TASK PROMPT:
Range to copy from the entries below: the line containing "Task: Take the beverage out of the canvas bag" through the line containing "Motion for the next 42", inclusive. Retype only those lines, exactly, without any images.

BEGIN

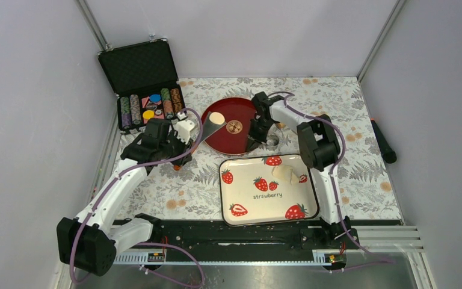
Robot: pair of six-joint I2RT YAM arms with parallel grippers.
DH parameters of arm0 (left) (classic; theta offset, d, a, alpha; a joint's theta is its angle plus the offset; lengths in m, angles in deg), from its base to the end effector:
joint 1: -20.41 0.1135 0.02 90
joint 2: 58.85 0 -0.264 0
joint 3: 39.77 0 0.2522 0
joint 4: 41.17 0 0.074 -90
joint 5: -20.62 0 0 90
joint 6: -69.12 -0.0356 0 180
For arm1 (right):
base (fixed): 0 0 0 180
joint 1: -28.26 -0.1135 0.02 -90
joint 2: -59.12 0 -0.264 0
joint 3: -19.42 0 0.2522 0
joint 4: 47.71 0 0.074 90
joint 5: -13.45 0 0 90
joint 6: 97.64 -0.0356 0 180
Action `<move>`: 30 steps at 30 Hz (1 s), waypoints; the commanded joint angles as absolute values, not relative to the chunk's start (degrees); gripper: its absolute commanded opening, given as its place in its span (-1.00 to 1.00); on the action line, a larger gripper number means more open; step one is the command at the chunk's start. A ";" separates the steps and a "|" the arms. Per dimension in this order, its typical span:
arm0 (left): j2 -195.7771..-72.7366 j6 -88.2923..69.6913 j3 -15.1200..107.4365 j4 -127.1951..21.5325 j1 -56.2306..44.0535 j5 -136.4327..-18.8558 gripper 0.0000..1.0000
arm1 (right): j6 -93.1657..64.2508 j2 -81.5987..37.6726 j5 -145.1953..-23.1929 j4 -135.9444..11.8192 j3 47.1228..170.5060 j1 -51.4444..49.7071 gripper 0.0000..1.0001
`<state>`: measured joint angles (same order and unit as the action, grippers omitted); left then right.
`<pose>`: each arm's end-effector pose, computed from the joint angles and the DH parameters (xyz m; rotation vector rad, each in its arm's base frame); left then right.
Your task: Roll out the dumpling wrappers from the dough
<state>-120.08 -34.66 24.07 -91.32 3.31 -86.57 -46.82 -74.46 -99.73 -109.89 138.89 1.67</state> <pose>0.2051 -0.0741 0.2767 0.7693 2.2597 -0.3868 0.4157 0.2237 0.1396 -0.2585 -3.0259 -0.7210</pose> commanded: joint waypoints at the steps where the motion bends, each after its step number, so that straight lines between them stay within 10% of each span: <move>1: -120.93 -36.41 24.16 -90.10 3.54 -86.12 -1.00 | -44.92 -66.45 -101.05 -107.82 132.47 1.72 -0.83; 18: -132.72 -34.93 31.36 -92.01 -1.66 -84.32 -1.00 | -40.13 -46.81 -99.68 -94.70 122.97 1.28 -0.72; 30: -140.30 -31.42 36.40 -86.97 -4.99 -81.00 -1.00 | -44.78 -47.32 -106.04 -83.44 124.44 1.07 -1.00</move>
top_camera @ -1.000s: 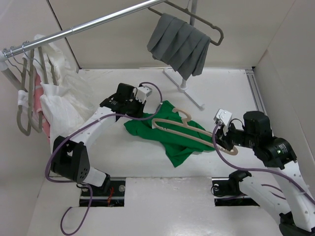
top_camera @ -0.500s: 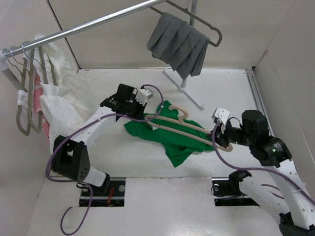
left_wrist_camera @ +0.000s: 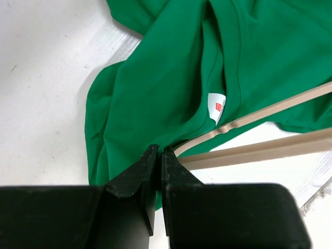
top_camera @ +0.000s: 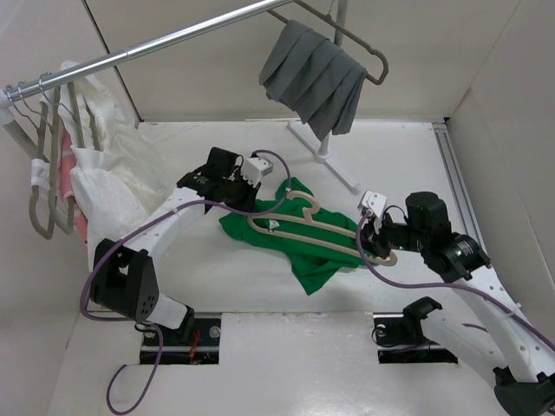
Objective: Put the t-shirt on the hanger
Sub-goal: Place tshirt on hanger
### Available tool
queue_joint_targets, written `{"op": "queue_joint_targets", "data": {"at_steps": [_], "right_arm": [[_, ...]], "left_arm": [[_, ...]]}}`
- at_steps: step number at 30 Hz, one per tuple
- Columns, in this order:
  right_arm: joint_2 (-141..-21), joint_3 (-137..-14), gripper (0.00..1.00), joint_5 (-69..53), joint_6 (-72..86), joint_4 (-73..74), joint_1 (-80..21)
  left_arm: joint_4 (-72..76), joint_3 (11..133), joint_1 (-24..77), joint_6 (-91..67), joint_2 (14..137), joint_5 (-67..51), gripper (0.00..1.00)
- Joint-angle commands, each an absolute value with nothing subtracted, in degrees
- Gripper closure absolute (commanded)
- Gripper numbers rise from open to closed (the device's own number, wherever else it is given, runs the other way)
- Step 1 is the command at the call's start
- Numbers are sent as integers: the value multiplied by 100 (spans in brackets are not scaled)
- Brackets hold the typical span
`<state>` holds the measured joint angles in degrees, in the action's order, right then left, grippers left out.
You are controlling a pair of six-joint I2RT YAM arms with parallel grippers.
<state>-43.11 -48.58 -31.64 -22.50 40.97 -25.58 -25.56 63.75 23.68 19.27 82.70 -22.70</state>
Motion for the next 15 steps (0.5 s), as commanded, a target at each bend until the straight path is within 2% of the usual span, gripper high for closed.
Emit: {"op": "queue_joint_targets", "data": {"at_steps": [1,10,15], "right_arm": [[-4157,-4913,100,-2963,-2224,3498,-2602],[-4210,-5563,100,-2172,-2416,3674,-2663],[-4350,-5406,100,-2276,-2531,3560,-2716]], "left_arm": [[-2716,6636,2382,2197,8060,-2505,100],[-2821,6451,2435,2549,7954,-2232,100],[-2821,6513,2435,2435,7954,-2285,100]]}}
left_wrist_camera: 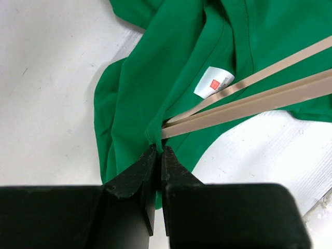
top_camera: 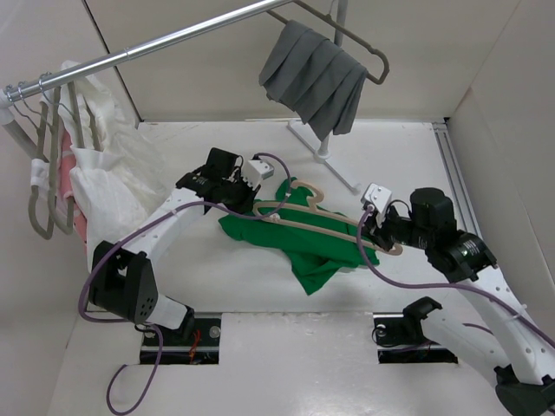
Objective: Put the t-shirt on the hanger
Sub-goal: Place tshirt on hanger
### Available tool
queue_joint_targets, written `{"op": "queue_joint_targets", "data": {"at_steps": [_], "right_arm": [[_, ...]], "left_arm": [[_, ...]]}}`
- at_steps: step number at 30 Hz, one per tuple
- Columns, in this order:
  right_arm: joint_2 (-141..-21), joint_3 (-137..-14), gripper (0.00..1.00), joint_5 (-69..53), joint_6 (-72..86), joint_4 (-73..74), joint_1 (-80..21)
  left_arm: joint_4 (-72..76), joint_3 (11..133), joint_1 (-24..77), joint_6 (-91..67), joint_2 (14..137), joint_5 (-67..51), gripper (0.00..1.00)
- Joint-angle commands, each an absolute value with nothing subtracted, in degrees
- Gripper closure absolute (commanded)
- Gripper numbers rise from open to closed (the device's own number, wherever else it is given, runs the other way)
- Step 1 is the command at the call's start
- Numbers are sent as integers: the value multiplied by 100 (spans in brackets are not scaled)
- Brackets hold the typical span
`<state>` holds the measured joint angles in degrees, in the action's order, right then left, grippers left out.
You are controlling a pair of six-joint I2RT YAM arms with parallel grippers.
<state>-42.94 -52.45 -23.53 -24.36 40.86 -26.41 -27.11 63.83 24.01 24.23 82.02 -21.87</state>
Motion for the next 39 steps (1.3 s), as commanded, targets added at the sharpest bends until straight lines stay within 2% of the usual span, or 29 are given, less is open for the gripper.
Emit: {"op": "queue_joint_targets", "data": {"at_steps": [1,8,15,21,27,31,34,39], "right_arm": [[-4403,-5318,100,-2276,-2531,3490,-2716],[-4578,-5194,100,-2460,-2732,3270,-2821],[-5027,-4958,100,-2970,-3269,2919,-2997],[-5010,-4695,100,-3427,-3147,1909,-2997],[-4799,-4026,100,-3437,-2637,390,-2944],[-5132,-3675,100,-3437,-2584,-315,-2892],[-5273,-3472,100,-3568,-2584,-754,-2839],[-5326,-2919,100,-3770,-2531,-1212,-2637]], "left_arm": [[-2760,6565,2435,2435,7954,-2285,100],[-2812,6741,2435,2435,8007,-2390,100],[-3409,7452,2602,2865,8174,-3216,100],[-4182,8041,2707,3497,8227,-3971,100],[-4737,8551,2759,4017,8279,-5342,100],[-4877,8613,2891,4017,8332,-5616,94],[-4939,8447,2892,4332,8332,-5336,75],[-4827,8051,2462,4799,8148,-4519,57]]}}
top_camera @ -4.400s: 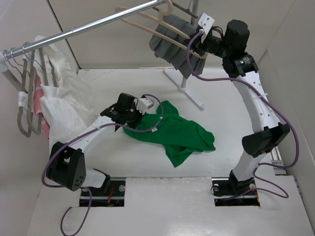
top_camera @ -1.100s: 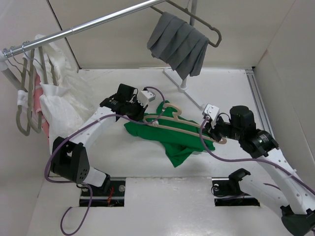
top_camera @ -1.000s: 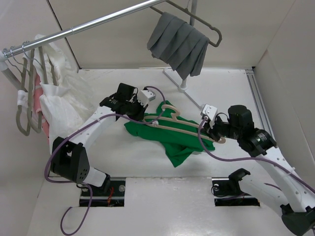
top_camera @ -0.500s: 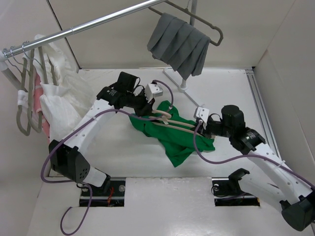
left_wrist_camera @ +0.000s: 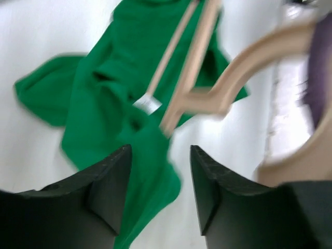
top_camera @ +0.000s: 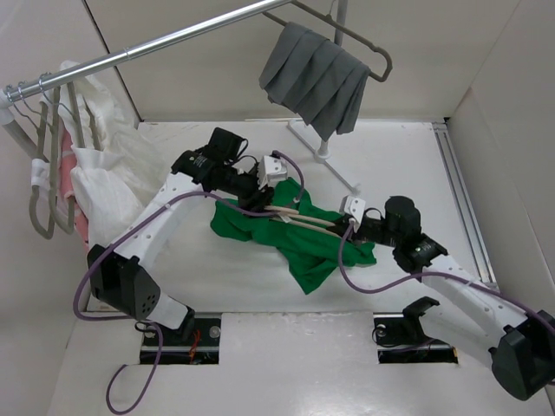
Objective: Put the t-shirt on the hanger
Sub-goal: Place tshirt on hanger
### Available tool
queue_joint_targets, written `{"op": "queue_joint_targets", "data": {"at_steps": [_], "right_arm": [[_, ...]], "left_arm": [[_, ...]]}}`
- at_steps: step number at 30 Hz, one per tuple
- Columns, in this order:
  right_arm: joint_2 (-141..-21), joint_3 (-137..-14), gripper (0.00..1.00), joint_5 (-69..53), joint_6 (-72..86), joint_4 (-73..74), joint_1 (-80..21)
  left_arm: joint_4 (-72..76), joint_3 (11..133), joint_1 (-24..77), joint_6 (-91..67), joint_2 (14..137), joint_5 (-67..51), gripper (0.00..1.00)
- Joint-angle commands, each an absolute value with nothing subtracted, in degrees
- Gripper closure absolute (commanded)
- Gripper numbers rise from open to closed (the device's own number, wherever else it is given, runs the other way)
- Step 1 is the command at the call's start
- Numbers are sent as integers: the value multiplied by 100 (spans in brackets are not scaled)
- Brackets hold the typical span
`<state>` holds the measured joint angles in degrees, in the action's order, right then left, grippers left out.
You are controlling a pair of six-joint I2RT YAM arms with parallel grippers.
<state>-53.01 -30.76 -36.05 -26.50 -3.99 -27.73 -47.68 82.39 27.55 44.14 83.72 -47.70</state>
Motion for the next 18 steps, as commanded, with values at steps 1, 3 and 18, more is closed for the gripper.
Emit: {"op": "queue_joint_targets", "data": {"at_steps": [1,3,18], "right_arm": [[-5326,-2857,100,-3823,-2583,-1265,-2637],[-5475,-2725,100,-3884,-2584,-1388,-2585],[-5625,-2725,100,-4148,-2584,-1450,-2584]], "left_arm": [[-4825,7990,2191,4990,8147,-4378,54],[-4607,7797,2005,5185,8095,-4185,47],[-3490,6776,2013,6091,8358,-3507,25]]}}
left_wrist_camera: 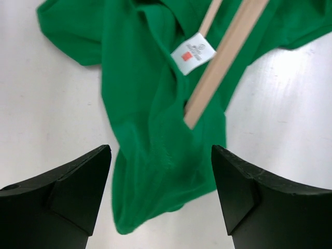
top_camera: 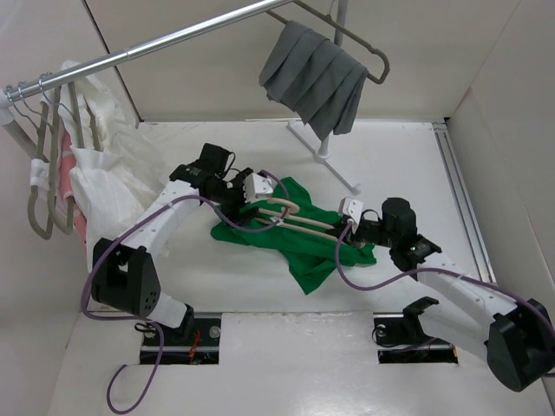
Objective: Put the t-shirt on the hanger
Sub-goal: Place tshirt on hanger
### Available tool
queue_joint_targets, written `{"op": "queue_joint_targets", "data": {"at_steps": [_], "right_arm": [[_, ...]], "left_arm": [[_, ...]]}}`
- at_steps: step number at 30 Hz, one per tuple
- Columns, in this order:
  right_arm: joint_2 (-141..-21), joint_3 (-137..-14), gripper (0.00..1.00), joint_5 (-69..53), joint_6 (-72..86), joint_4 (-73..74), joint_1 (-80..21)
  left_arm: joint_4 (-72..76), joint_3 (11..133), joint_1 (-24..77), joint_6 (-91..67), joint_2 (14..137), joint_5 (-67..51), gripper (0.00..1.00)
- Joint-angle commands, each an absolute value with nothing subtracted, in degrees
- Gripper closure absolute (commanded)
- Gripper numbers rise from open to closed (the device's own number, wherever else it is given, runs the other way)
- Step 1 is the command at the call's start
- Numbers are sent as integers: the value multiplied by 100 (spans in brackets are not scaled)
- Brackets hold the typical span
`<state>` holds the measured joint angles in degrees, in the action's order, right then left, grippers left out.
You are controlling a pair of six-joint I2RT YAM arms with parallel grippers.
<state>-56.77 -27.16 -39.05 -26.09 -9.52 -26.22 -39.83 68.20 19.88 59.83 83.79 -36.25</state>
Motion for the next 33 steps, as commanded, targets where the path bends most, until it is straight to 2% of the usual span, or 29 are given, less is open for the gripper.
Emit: {"op": "queue_joint_targets", "data": {"at_steps": [1,12,15,16,17,22,28,30,33], "right_arm": [[-5625,-2725,100,-4148,-2584,-1450,-2584],[-5792,-2838,100,-4254,-2689,-1450,-2584],[-5845,-2891,100,-4315,-2689,-1450,-2584],[-5897,-2892,100,-4315,-2689,-1450,-2584],[-5897,-2892,100,-4315,-2689,-1450,-2584],[-6073,-3102,100,-4315,-2689,-1450,-2637],[-6512,-3629,100,-4210,-2751,-1450,-2839],[-6696,-3735,100,-4210,-2821,-1450,-2909],[-6803,-3788,100,-4210,-2821,-1450,-2962]], "left_arm": [[-3489,6776,2013,6091,8358,-3507,25],[-3700,6478,2013,7601,8771,-3682,28],[-3981,6503,2013,7840,8824,-4147,37],[-4042,6556,2074,7840,8824,-4279,45],[-4095,6609,2074,7718,8876,-4480,62],[-4657,7135,2241,7603,8938,-4939,83],[-5150,7330,2364,7550,8938,-5203,94],[-5150,7330,2364,7497,8938,-5125,100],[-5150,7278,2364,7497,8886,-4984,100]]}}
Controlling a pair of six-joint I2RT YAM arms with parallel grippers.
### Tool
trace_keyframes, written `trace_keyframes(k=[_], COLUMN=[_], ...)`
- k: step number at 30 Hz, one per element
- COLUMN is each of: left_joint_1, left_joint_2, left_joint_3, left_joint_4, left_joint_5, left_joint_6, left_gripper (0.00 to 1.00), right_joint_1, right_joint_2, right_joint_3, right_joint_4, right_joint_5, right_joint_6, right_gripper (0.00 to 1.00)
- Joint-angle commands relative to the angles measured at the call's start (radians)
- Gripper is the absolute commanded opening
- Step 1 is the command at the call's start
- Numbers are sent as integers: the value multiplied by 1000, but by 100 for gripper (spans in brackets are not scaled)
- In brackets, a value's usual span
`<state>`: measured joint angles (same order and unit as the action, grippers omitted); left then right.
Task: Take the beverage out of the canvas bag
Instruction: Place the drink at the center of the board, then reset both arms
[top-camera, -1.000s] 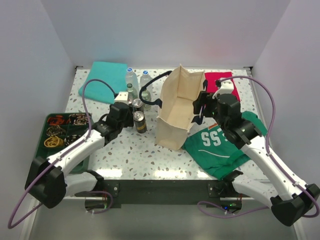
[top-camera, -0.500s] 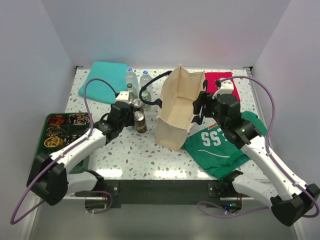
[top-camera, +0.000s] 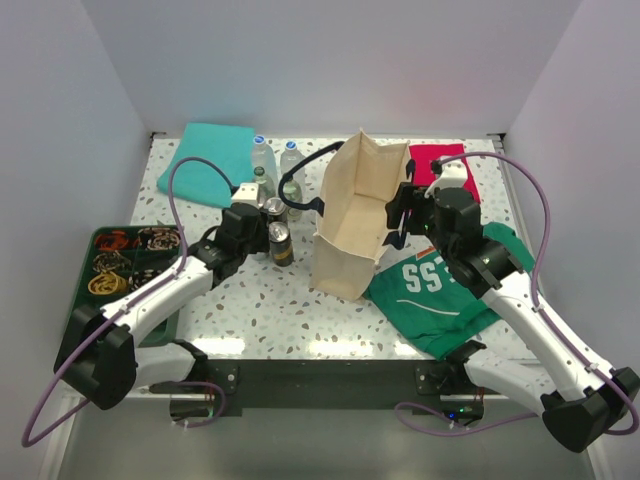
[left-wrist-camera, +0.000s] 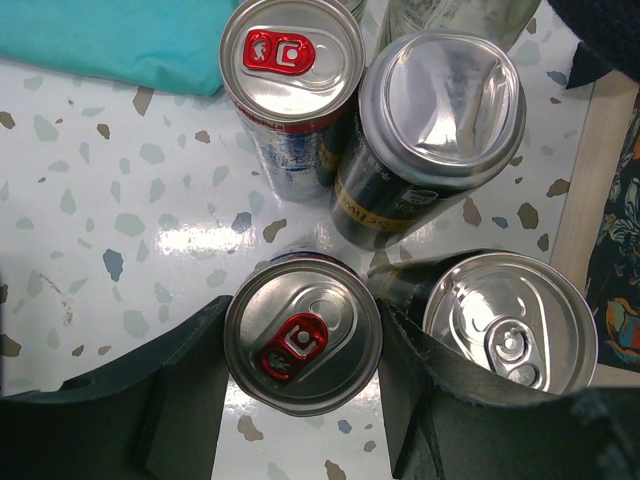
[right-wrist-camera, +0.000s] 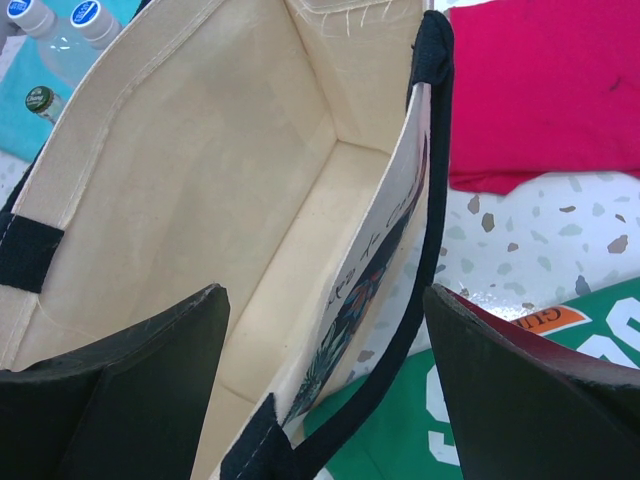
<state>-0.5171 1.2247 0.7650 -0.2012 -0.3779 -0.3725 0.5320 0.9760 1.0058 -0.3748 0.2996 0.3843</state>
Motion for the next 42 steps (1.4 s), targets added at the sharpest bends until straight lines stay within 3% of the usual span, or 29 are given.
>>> trace_keyframes(k=[1,4,6,10,13,35,38,42], left_joint_1=[8,6,6,6,8,8,6,6], left_joint_2=[-22,-33,-39,-40,-40,-152,-166,-139], left_joint_3=[30,27,22,20,22,111,137,184], left_joint_4=[97,98,100,102,102,-9,9,26], left_joint_5=[-16,-15,-13,-10,-15,-101,0,152], left_joint_6=[-16,-11,-6,-8,-8,33,114,187], left_gripper=[38,41,49,53,65,90,100,100], right_joint_1=[0,2,2,0,0,0,0,0], right_joint_2=[-2,-2,-5,-2,0,24,21,6], right_joint_3=[-3,-6,-9,-9,-6,-4,-3,-4], right_joint_4=[28,31,33,34,33,48,47,51], right_joint_5=[27,26,27,32,32,15,41,88], right_joint_6=[4,7,10,10,8,8,2,-38], right_gripper=[83,83,83,84,84,84,85,88])
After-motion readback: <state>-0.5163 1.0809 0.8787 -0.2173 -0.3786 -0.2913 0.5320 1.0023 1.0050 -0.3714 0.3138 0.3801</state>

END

EXERCISE ANSWER:
Task: Take the beverage out of the canvas bag
Instruction: Place the drink at the center of the board, then reset both arms
[top-camera, -1.000s] 
[top-camera, -0.500s] 
[top-camera, +0.000s] 
[left-wrist-camera, +0.000s] 
[right-wrist-camera, +0.000s] 
<state>-0.5171 1.2247 0.7650 -0.2012 -0.3779 -0.3725 0.5320 0.9760 1.0058 -0.3748 0.2996 0.3843</state>
Motion for the next 42 steps (1.4 s), targets added at the sharpest bends until straight lines stay within 3% of the usual span, or 29 are given.

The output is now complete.